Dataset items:

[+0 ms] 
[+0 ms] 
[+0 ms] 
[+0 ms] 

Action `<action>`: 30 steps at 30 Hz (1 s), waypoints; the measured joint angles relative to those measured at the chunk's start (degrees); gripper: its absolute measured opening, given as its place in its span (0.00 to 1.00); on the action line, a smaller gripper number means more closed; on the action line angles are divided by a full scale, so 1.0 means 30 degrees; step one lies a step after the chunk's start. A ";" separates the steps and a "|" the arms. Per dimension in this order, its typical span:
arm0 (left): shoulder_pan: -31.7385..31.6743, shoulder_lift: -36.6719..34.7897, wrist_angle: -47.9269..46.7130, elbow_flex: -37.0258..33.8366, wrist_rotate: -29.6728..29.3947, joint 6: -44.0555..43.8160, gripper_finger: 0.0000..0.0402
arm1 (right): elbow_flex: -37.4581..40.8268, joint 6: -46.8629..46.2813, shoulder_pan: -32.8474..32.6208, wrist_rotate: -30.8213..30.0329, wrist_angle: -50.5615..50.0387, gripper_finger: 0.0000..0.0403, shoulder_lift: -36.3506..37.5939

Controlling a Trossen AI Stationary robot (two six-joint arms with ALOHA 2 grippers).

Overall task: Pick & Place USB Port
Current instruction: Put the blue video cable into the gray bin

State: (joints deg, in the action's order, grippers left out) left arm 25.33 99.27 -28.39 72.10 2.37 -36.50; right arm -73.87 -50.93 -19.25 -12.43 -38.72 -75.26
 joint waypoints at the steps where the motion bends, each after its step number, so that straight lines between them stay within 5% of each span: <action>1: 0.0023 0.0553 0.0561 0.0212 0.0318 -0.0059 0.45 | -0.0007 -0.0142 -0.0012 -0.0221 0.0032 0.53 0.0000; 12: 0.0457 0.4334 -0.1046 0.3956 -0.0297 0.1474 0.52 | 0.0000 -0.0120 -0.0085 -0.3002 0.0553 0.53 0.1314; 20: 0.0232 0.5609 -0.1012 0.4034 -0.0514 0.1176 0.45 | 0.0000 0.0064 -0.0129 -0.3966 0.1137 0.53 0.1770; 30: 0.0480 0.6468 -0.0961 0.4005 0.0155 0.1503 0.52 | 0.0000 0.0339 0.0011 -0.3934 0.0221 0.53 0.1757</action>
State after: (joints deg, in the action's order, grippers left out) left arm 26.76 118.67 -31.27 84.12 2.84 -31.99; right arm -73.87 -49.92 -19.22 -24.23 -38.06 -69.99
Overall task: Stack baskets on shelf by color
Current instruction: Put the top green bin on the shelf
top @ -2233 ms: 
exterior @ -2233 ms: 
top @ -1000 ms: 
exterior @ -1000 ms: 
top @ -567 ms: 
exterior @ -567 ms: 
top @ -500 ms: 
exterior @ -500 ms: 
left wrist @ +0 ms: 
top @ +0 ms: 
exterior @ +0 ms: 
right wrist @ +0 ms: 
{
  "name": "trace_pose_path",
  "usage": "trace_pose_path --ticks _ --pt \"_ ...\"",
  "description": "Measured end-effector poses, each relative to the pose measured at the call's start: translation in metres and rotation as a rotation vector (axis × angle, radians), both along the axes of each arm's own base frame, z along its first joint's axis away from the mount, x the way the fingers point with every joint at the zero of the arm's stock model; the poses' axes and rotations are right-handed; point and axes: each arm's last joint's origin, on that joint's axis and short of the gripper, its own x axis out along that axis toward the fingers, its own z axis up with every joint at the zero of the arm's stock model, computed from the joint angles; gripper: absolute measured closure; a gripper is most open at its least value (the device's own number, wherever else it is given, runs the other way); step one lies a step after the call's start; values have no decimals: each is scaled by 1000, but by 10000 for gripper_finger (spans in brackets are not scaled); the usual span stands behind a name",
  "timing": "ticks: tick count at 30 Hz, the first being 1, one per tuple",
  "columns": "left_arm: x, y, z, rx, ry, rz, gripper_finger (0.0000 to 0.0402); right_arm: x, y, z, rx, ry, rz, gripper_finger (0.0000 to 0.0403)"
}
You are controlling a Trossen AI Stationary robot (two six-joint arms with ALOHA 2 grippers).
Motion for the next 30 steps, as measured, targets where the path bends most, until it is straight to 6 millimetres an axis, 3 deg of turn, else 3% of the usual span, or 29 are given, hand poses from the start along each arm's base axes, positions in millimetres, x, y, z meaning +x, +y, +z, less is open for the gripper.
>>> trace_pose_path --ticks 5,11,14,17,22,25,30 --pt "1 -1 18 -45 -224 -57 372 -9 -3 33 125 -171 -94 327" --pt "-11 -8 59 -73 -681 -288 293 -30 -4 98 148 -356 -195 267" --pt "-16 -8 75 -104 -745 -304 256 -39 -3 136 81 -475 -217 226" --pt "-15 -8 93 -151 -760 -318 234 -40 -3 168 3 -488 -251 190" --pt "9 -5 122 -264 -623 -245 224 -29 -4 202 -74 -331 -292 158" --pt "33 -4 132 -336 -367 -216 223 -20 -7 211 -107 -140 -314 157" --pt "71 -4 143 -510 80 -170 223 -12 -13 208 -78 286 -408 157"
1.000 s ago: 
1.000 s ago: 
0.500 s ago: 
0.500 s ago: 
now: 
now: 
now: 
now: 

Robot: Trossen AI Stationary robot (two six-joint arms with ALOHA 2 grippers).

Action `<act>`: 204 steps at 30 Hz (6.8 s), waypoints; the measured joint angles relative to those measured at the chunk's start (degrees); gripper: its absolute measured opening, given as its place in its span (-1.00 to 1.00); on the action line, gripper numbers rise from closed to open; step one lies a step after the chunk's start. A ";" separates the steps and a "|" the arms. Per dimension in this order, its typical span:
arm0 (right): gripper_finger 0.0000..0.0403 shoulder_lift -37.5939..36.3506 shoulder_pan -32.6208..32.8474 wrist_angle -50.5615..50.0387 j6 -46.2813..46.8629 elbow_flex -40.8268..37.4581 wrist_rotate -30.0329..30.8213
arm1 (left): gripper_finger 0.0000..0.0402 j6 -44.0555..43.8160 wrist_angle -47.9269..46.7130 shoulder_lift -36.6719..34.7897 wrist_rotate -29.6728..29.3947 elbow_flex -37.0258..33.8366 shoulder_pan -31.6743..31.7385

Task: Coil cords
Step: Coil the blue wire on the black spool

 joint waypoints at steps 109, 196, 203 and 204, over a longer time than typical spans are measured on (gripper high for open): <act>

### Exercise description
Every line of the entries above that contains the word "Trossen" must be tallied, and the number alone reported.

### Task output
3